J Int Med Res. 2023 Dec;51(12):3000605231220887. doi: 10.1177/03000605231220887.
Gaucher disease is a rare, autosomal recessive disorder caused by inborn errors of metabolism. Globally, more than 27 million people are born each year, and approximately 19,000 neonates are born with lysosomal storage disease. We report a rare case of Gaucher disease in an adult female patient of non-consanguineous parents in a subtropical area of Jiangxi Province, China. This area has a high prevalence of schistosomiasis. The diagnosis of this case posed a great challenge because of the possible differential diagnoses of pancytopenia with hepatomegaly and giant splenomegaly. The key component of the patient's diagnosis was her medical history in which it was documented that her brother had died of hepatocellular carcinoma of unknown origin.
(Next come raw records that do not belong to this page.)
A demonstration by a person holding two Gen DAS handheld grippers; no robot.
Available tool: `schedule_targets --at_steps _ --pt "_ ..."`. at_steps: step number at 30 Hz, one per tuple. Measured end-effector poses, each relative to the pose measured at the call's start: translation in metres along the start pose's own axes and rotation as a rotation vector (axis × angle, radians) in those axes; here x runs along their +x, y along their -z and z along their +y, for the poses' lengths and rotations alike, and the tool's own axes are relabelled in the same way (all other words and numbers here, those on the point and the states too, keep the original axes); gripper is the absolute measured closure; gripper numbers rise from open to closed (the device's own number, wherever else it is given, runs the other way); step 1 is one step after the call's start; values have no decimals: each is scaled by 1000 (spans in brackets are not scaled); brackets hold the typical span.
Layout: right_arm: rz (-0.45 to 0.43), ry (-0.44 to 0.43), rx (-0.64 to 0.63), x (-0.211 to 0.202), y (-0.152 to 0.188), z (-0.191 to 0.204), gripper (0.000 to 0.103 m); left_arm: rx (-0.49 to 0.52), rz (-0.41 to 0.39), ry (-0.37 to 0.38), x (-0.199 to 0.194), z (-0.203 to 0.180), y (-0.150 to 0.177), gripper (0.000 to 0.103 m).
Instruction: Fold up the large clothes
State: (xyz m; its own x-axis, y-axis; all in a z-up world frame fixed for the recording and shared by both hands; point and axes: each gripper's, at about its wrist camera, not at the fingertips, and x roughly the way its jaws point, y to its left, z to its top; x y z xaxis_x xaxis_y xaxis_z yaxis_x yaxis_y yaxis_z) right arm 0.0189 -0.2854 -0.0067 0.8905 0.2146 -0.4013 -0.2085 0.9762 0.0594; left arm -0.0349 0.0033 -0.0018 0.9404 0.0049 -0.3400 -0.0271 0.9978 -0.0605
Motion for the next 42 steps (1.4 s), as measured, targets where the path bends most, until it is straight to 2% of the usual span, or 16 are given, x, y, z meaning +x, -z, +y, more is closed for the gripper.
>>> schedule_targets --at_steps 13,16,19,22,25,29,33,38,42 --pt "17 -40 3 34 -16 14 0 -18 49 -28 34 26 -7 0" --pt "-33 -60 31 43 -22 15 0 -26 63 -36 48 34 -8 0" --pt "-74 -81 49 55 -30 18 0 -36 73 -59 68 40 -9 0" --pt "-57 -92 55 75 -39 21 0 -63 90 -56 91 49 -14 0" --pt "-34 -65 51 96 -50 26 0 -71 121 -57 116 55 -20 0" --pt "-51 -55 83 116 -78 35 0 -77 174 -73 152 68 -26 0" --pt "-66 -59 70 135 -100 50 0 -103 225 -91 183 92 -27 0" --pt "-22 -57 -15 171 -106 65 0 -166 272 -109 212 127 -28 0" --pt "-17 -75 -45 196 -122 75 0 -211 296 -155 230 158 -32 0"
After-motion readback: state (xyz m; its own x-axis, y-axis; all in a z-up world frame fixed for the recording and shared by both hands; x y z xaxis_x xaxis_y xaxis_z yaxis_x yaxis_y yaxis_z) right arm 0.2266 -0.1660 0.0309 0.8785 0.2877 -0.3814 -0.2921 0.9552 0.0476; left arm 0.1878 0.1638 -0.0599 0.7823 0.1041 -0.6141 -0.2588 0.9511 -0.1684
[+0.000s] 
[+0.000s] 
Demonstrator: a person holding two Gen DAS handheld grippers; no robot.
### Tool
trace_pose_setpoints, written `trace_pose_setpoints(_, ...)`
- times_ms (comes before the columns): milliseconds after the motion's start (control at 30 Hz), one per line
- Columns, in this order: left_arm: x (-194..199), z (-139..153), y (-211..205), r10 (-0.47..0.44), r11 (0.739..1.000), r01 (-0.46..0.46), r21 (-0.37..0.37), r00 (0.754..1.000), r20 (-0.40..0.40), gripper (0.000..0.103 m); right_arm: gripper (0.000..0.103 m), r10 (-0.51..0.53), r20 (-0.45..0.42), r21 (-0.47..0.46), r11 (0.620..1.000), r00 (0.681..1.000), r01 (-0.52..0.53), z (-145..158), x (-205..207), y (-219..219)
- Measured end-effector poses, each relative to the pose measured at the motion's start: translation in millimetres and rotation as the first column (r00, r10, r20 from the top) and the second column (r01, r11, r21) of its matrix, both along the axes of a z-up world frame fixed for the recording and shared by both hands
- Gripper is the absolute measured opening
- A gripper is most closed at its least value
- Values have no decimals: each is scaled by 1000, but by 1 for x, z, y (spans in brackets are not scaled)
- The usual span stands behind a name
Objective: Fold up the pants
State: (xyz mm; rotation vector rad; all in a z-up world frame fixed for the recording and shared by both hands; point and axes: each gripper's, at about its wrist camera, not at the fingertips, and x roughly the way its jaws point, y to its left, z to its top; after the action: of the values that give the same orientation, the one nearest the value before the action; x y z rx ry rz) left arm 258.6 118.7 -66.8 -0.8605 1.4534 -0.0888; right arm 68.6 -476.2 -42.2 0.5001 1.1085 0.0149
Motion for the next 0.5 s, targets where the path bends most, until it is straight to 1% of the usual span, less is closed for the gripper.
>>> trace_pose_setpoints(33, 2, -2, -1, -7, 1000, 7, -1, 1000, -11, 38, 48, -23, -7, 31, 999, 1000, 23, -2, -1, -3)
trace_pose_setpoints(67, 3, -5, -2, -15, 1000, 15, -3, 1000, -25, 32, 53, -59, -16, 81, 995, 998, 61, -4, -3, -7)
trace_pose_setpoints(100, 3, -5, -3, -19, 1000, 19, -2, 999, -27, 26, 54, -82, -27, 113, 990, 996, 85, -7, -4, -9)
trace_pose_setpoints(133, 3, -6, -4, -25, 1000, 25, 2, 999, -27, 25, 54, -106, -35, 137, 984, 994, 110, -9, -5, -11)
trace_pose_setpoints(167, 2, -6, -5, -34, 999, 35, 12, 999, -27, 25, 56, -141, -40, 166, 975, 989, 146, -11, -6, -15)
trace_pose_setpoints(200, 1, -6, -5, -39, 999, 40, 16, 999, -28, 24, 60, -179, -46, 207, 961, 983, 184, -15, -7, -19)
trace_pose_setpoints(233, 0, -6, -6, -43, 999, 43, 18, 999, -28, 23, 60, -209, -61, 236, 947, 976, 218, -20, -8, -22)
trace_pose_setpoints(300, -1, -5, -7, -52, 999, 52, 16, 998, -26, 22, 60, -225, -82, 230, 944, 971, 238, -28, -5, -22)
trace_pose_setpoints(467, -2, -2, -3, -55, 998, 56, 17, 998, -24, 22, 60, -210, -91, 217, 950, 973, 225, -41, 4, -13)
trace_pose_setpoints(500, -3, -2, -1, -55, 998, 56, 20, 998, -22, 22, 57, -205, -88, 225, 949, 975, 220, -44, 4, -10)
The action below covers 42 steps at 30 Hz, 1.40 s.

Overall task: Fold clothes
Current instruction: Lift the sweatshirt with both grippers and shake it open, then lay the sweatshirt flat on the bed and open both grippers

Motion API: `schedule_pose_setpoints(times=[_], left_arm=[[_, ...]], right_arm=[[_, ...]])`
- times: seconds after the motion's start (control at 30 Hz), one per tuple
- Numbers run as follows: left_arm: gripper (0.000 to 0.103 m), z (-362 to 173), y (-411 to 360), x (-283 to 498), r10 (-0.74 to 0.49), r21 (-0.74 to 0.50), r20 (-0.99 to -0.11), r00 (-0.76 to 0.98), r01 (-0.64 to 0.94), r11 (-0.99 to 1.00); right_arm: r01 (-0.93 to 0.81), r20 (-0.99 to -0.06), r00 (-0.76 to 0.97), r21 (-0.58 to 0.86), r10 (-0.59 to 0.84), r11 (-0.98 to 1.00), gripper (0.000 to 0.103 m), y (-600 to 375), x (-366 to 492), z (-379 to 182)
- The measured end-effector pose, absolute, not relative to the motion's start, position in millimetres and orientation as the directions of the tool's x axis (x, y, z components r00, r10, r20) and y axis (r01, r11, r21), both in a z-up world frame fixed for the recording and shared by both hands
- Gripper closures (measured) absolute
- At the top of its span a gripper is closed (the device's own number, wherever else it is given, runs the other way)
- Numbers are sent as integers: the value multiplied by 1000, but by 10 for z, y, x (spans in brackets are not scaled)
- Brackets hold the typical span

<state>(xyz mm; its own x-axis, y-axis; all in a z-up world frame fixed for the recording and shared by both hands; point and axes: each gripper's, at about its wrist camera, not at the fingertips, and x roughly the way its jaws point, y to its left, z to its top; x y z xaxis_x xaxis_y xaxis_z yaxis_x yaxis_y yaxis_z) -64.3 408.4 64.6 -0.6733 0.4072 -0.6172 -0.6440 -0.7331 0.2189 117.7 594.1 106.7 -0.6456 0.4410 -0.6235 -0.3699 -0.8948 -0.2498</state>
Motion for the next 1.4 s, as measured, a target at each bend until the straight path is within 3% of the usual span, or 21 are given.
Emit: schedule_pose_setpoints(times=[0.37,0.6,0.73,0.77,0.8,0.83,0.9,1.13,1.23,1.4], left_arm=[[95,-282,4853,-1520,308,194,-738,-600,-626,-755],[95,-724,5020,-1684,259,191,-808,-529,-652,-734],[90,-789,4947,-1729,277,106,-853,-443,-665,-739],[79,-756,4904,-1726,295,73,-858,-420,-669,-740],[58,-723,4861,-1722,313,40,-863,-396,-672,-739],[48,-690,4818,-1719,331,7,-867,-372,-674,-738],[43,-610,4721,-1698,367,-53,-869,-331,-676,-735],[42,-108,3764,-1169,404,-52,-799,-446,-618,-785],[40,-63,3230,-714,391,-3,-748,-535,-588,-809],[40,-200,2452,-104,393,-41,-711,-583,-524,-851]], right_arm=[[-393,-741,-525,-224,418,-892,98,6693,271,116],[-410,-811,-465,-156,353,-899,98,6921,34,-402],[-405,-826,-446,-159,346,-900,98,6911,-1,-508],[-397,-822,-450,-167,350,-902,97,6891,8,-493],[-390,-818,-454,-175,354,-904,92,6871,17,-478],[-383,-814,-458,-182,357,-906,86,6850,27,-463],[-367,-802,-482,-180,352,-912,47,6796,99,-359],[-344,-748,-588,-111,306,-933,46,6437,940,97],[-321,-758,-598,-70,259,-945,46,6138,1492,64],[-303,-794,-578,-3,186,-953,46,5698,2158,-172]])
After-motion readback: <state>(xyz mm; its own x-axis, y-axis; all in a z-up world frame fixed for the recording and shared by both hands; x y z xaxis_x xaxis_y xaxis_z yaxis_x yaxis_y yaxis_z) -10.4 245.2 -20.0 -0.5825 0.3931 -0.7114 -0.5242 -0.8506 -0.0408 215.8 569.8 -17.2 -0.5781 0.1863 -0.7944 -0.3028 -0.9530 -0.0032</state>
We diagnosed the patient through a combination of a pathological biopsy and imaging plus the patient's medical history.
戈谢病是一种罕见的常染色体隐性遗传代谢疾病。全球每年有超过 2700 万人出生,大约有 19000 名新生儿患有溶酶体贮积症。我们报告了一例中国江西省亚热带地区非近亲结婚的成年女性戈谢病患者。该地区血吸虫病发病率很高。由于全血细胞减少伴肝大和巨脾的可能鉴别诊断,该病例的诊断极具挑战性。该患者的关键诊断依据是她的病史,其中记录她的哥哥死于不明原因的肝细胞癌。我们通过病理活检、影像学检查和患者的病史综合诊断了该患者。